But on a bad day, when someone asks what the worst restaurant trends of that first decade were, will you be able to shut up? One restaurant type cracked: “As long as we’re not naming names, I’ll talk. Because now that you ask this, specific chefs and self-important restaurants are coming to mind.”

Then there were those who, like It Boy and New York chef David Chang, when asked to name the worst trends of the decade, simply blurted: “The Cheesecake Factory. The Kobe beef movement was stupid — it was never meant to be a burger! Sliders are stupid too. Sorry, I mean to say ‘a trio of sliders’ is stupid. What else? Walls of wine bottles as decoration. The steakhouse craze — why does there need to be more than a couple of steakhouses in any metropolitan area?” Then, when his outrage subsided, Chang made an excellent point: “Bad trends were usually good trends.

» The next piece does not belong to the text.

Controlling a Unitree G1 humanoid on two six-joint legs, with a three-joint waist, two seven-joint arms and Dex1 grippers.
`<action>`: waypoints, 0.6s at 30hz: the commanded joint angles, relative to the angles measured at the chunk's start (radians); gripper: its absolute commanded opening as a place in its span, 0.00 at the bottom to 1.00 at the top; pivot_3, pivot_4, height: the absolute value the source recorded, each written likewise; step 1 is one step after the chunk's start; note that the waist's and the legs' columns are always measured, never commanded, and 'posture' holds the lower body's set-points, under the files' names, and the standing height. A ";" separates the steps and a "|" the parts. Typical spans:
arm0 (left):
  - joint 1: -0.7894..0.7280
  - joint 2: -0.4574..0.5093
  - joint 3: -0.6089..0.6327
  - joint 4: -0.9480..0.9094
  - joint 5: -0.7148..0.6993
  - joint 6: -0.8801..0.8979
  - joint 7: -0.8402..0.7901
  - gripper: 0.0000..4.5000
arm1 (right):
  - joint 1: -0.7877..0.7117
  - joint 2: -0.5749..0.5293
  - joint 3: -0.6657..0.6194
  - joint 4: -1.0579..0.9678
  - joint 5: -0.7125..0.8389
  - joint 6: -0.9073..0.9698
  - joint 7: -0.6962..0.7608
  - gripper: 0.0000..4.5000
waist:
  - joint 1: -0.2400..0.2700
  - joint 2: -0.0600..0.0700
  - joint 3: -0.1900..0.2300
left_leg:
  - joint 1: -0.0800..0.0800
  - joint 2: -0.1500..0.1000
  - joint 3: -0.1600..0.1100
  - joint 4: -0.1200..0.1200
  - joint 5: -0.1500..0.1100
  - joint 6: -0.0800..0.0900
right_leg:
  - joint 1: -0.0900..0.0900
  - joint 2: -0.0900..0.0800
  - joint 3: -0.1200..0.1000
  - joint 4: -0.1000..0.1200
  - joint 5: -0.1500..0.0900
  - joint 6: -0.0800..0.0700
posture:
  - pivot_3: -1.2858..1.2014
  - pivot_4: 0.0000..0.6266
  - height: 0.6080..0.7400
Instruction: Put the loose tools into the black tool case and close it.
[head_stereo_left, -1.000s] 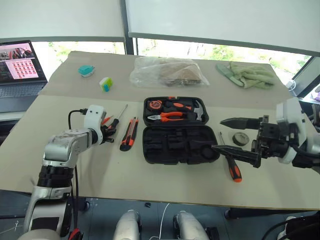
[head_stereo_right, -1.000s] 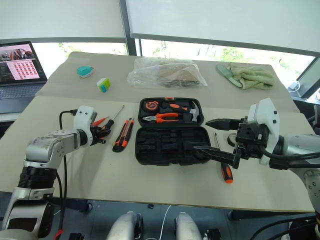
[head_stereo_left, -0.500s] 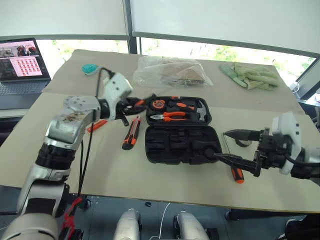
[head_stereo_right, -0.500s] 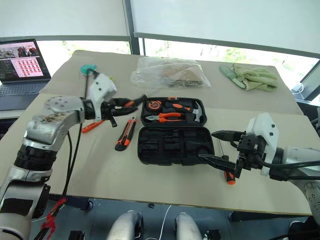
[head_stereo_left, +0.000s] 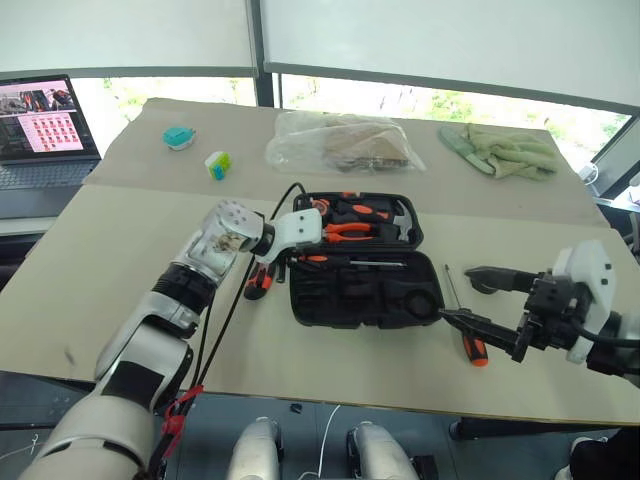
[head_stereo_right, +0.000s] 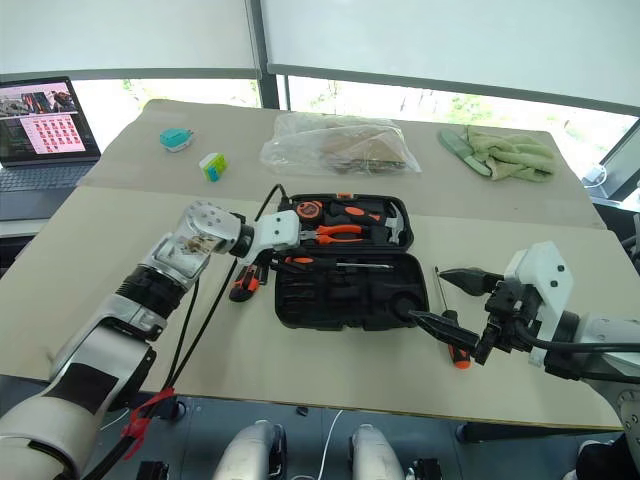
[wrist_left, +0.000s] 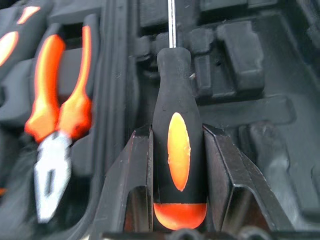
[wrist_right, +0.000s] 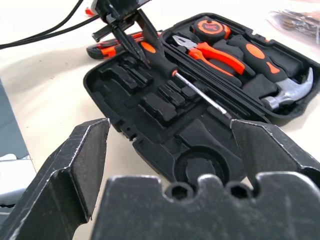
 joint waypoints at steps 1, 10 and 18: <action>-0.061 -0.024 0.021 0.053 0.056 0.018 0.077 0.20 | 0.011 0.010 -0.047 -0.045 0.014 -0.017 -0.020 1.00 | 0.000 0.000 0.000 | 0.000 0.000 -0.001 0.000 0.000 0.000 | 0.000 0.000 0.000 0.000 0.000 0.000 | 0.52 0.24 1.00; -0.068 -0.036 0.050 0.049 0.035 -0.036 0.020 0.54 | 0.015 0.015 -0.056 -0.055 0.041 -0.013 -0.036 1.00 | 0.001 0.000 0.000 | 0.000 0.000 -0.003 0.000 0.000 0.000 | 0.000 0.000 -0.001 0.000 0.000 0.000 | 0.52 0.24 1.00; -0.107 -0.057 0.096 0.068 0.025 -0.040 0.003 0.64 | 0.005 0.018 -0.027 -0.042 0.025 -0.021 -0.045 1.00 | 0.002 0.000 0.000 | -0.002 0.000 -0.004 0.003 0.000 0.000 | 0.001 0.000 -0.002 0.001 0.000 0.000 | 0.52 0.24 1.00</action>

They just got watered down into a really bad, overdone trend.”

Which, in a way, is precisely how Tanya Steel, the editor-in-chief of Epicurious (epicurious.com), saw the decade unfolding: “The beginning and the middle were just the height of obnoxiousness, very reminiscent of the 1980s — you call ahead for a table and they tell you ‘5:30 or 10:30’ though there are 10 empty tables at 8 p.m. There were restaurants, especially here in New York, that refused to list a phone number or have the name of the place outside. I would say the second part of the decade didn’t begin until September 2008, when the economy meant no one could afford to act like that now.”

“Worst trend?” said Tim Zagat, co-founder of the Zagat restaurant survey. “Buying wine to show off. It’s not new but it got out of hand with Wall Street types this decade. If you spend $100 on a bottle now, you’re exhibiting some degree of stupidity.”

What follows are the 10 worst restaurant trends of the decade, culled from interviews with chefs, consultants, even the owners of a food bookstore in Maine. I couldn’t include every gripe — mache, water sommeliers, organ-meat entrées, unisex bathrooms, bacon tattoos on chefs, over-flaunted kitchen burns, chefs tables (“usually they’re done as an afterthought, and it shows”) — but here’s what leaped out, in order of annoyance:

10. Fried onion blossoms — A “personal pet peeve,” said Rita Negrete, senior editor at Technomic, a food industry research firm. Oh, Rita — that is so far from personal. We like to believe the fried onion blossom could be done right — i.e., not sweaty, or greasy, without slivers of onion behind monstrous tan shells, served like county fair food on porcelain — but we haven’t seen it yet.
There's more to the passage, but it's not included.